- [PROBLEM REQUIREMENTS] Copy each line below in which the string "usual" appears.

____________________

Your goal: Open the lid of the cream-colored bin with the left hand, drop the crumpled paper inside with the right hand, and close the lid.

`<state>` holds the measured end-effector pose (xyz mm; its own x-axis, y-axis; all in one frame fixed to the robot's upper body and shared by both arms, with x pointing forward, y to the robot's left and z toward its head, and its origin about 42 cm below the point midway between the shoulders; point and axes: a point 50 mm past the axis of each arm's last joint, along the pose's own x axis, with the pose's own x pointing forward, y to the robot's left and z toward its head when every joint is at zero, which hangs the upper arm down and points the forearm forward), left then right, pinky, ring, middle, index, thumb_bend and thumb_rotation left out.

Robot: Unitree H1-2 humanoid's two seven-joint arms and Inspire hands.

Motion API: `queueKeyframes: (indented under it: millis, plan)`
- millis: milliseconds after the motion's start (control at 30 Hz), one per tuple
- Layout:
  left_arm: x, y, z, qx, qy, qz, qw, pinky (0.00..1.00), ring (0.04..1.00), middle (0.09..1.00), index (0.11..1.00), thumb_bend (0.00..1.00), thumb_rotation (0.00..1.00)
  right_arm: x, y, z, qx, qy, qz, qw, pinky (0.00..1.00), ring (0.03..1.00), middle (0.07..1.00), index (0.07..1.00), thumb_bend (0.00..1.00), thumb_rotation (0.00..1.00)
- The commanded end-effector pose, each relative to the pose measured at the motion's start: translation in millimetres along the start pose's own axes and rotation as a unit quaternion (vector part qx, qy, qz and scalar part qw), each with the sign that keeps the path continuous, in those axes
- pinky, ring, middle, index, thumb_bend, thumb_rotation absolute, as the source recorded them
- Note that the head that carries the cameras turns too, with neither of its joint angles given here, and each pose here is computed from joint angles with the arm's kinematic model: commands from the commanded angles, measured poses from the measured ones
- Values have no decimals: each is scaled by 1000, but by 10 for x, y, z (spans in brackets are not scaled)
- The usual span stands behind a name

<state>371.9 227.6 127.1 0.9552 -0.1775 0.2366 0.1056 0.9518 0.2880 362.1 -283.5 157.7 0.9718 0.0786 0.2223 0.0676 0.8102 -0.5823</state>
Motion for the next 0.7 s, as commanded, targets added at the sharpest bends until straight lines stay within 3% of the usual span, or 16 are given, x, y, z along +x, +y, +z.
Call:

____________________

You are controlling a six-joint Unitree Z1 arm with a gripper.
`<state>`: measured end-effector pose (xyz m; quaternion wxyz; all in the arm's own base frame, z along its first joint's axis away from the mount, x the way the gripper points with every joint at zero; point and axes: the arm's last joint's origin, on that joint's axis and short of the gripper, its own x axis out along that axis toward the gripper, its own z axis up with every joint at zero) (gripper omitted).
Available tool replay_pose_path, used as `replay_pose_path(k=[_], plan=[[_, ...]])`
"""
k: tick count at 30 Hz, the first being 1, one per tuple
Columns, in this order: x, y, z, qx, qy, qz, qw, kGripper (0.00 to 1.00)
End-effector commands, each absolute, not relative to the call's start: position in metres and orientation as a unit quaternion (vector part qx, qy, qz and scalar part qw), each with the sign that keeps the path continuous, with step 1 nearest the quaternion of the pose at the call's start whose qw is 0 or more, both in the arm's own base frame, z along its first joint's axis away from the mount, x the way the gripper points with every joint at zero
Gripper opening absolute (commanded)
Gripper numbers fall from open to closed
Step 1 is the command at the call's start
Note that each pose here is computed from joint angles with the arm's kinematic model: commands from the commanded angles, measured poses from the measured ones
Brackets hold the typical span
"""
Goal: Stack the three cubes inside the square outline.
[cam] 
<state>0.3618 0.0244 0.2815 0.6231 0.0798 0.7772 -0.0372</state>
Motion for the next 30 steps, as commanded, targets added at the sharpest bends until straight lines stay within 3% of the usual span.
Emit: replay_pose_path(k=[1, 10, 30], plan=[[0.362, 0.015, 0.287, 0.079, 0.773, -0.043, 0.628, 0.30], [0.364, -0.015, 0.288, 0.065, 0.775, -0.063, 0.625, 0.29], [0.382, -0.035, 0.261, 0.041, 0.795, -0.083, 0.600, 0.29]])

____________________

- [OUTPUT FOR THIS EXERCISE]
- The usual span stands behind a name
Motion for the next 0.7 s, as commanded, targets added at the sharpest bends until straight lines stay within 3% of the usual span, or 16 are given, x, y, z along +x, +y, +z.
Motion for the next 30 steps, as commanded, targets added at the sharpest bends until straight lines stay within 3% of the usual span.

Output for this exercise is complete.